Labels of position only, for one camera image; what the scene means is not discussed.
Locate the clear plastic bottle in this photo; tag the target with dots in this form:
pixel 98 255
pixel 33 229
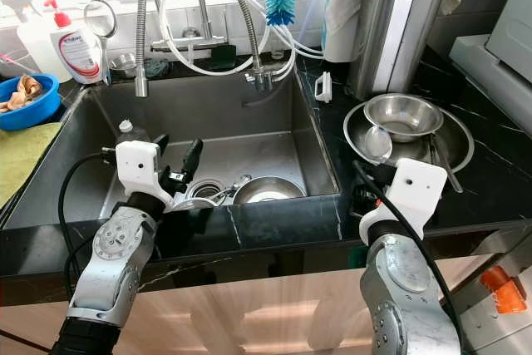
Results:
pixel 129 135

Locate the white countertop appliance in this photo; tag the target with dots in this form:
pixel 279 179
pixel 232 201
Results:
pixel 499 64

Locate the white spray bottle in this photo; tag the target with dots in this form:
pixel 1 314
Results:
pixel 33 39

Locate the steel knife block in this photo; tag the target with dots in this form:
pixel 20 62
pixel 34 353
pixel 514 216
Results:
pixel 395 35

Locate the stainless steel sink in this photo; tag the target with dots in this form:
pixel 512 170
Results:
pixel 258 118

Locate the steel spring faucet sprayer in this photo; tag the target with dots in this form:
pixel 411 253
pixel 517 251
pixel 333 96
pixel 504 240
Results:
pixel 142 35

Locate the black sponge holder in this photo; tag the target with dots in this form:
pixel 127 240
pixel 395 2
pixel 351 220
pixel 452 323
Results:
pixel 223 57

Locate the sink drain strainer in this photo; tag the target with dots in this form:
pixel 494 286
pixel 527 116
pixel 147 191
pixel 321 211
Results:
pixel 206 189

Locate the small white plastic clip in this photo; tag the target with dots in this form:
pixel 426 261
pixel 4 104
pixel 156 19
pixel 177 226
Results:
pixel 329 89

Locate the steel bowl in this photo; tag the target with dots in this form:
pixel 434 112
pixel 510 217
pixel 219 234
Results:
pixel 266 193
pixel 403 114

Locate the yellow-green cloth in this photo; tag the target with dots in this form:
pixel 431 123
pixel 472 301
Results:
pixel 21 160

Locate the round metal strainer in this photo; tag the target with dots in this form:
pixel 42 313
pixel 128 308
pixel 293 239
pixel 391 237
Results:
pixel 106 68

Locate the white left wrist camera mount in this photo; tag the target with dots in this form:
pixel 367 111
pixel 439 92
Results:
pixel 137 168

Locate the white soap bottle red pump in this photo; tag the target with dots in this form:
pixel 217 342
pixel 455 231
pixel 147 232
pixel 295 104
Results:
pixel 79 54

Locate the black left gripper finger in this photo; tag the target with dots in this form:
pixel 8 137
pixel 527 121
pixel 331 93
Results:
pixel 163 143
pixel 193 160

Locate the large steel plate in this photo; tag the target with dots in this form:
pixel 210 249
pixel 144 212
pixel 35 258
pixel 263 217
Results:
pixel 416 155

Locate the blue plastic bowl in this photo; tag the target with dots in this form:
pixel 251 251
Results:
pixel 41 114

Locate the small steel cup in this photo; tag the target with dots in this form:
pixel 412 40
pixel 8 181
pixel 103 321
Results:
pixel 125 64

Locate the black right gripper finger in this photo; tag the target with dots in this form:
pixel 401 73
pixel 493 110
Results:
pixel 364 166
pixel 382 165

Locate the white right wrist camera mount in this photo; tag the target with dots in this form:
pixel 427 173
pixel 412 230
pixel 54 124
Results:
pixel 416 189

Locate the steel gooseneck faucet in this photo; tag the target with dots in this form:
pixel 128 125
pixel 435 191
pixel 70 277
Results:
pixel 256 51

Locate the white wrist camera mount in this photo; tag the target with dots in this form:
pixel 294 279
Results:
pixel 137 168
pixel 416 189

++++++++

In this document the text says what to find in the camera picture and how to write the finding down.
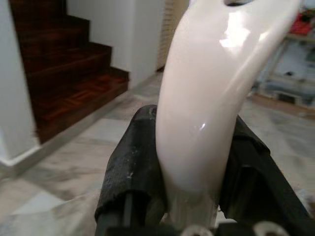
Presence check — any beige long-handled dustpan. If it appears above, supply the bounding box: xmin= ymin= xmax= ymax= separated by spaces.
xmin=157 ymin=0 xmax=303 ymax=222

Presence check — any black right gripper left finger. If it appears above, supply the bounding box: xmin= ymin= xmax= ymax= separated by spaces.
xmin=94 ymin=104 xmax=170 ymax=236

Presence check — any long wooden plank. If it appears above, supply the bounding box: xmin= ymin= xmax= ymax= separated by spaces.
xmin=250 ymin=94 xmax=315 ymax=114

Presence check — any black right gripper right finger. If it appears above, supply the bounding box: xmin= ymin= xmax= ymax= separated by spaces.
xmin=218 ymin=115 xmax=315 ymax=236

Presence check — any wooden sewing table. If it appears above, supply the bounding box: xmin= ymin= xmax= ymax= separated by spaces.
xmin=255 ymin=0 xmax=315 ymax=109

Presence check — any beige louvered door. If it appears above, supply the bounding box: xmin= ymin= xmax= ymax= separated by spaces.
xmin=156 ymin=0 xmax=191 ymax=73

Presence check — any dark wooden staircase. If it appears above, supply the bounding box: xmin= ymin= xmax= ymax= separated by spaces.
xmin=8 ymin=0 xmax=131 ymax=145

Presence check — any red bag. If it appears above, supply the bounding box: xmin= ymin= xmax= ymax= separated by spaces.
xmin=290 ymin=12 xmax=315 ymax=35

++++++++

_Task objective_: The answer should be a single number: how many lines in the records contain "small".

_Completed exercise_: 2